Стемнело. Самолет улетел. Моряки надели на пулеметы застиранные, в масляных пятнах чехлы.

Юнга Дудоров начал службу на МО-413, который в ноябре сорок третьего имел на своем счету тысячи пройденных миль. При защите коммуникаций на Балтике уничтожил три самолета противника. Принимал участие в проводке конвоев, минных постановках, десантных операциях, почти каждую неделю нёс дозорную службу на фарватерах. Действия экипажа "морского охотника" получили высокую оценку командования соединения.

В мае сорок четвертого года, после небольшого ремонта, МО-413 находился в дозоре в районе острова Лавансари.

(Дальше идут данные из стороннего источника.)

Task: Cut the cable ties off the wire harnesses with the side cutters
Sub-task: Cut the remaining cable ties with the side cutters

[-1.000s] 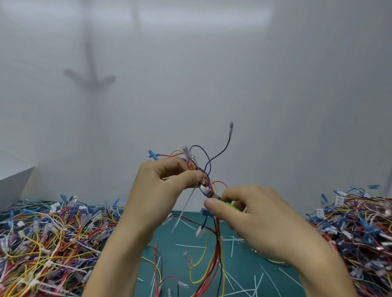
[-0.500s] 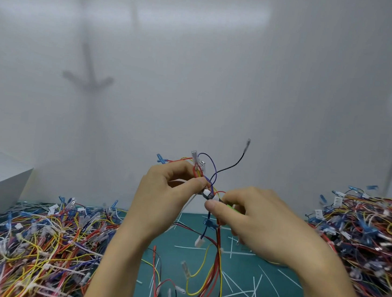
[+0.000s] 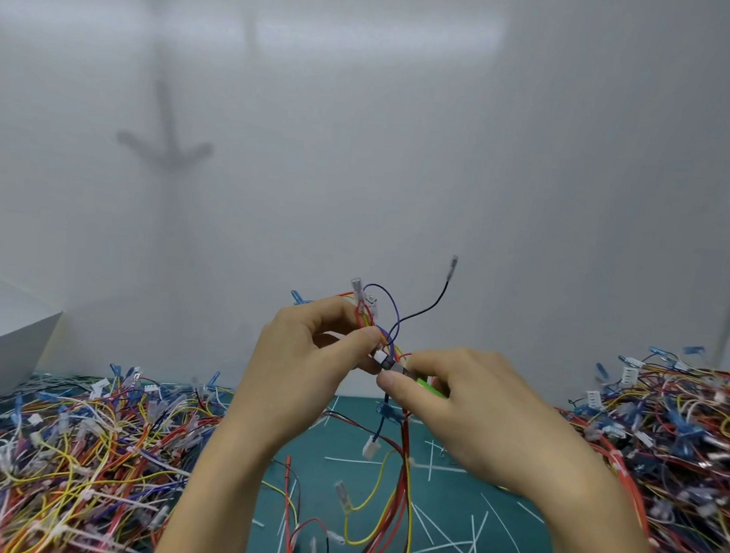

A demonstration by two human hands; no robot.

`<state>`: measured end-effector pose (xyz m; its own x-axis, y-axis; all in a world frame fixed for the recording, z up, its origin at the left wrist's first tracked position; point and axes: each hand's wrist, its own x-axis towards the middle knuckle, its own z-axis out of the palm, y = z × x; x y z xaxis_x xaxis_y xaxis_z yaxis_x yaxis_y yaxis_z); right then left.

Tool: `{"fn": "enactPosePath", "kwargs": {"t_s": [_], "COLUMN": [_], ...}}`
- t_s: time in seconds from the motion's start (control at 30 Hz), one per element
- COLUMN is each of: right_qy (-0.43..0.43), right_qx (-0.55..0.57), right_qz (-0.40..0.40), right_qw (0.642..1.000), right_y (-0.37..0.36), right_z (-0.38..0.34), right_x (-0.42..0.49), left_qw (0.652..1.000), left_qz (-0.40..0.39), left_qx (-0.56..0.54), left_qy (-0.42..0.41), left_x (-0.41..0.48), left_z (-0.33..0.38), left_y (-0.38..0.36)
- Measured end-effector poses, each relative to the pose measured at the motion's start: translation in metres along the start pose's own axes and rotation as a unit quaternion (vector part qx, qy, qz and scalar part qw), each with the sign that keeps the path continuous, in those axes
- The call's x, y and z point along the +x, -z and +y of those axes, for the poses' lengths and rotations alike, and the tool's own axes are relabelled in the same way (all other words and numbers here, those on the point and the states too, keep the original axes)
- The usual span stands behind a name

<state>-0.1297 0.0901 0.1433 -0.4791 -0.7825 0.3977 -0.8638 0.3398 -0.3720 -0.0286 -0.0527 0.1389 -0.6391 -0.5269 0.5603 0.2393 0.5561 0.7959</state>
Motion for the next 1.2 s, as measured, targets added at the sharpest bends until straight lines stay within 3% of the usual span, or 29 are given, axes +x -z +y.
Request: {"fn": "enactPosePath", "kwargs": {"t_s": [0.4, 0.63, 1.2], "right_qy": [0.009, 0.015, -0.015], "right_qx": [-0.044, -0.017, 0.034], "right_qz": [0.029, -0.014, -0.034], "right_qw": [0.999, 1.000, 0.999], "right_y": [-0.0023, -0.0043, 0.0039], "right_z": [-0.0026, -0.0036, -0.0029], "right_x": [0.0018, 0.0013, -0.0031], "left_qw": [0.998, 0.998, 0.997], "left_qz": [0.013, 0.012, 0.024], "left_qx": [-0.046, -0.037, -0.056], "left_qy": [0.047, 0.045, 0.056], "left_x": [-0.0001, 0.0005, -0.0008], "left_z": [-0.0014, -0.0028, 0.0007], "left_y": [0.0042, 0.0035, 0.0054]}}
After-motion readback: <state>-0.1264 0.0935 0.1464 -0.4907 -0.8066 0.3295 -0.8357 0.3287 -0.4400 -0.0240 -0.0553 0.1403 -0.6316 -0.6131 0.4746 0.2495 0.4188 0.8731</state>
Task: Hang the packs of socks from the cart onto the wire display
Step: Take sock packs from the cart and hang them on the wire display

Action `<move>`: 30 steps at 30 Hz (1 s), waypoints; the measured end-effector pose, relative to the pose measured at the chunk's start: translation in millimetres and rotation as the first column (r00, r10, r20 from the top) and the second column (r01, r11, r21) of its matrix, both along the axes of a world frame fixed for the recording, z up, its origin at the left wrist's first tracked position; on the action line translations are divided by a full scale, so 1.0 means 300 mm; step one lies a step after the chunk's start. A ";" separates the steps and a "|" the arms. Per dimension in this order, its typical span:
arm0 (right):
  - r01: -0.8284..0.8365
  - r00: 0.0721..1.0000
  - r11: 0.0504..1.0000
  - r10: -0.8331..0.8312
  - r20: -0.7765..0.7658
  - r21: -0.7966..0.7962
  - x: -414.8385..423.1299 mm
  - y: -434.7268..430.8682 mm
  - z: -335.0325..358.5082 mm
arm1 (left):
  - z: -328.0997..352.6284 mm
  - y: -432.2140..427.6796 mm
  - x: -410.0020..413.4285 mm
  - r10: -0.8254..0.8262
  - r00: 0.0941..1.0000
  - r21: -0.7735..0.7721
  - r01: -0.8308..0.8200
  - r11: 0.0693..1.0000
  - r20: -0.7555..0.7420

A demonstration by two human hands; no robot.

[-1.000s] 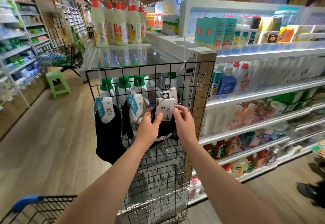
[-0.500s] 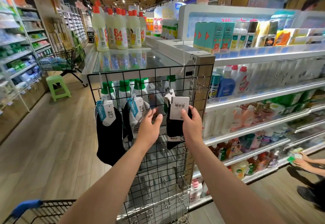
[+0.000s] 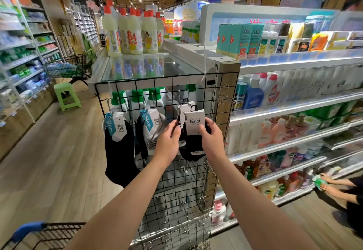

"Наконец-то настоящее дело", — подумал юнга Дудоров, впервые отправляясь на боевое задание. Морской дозор всегда считался делом ответственным. Гляди в оба и за небом, и за морем. "Смотрите не подкачайте…" — мысленно повторил Ваня слова командира катера старшего лейтенанта Федина. И делал все, чтобы не подвести товарищей. За время ремонта ему часто приходилось обращаться к ребятам из верхней команды и к радистам, акустикам — когда живешь в одном коллективе, люди приглядываются к тебе и ты к ним (как говорится, прирастают душой друг к другу), — и моряки во всем помогали ему, шли навстречу. Ведь юнга еще мальчишка. Не откажешь. Особым уважением Ваня проникся к старшине группы мотористов Лапину. Главстаршина частенько беседовал с ним: и по специальности, и на вольные темы. Всегда подтянутый, опрятный, Лапин производил отличное впечатление. Юноша был просто влюблен в него. Да и главстаршина относился к Ване Дудорову с должным вниманием. В общем, жизнь на корабле для юнги складывалась нормально.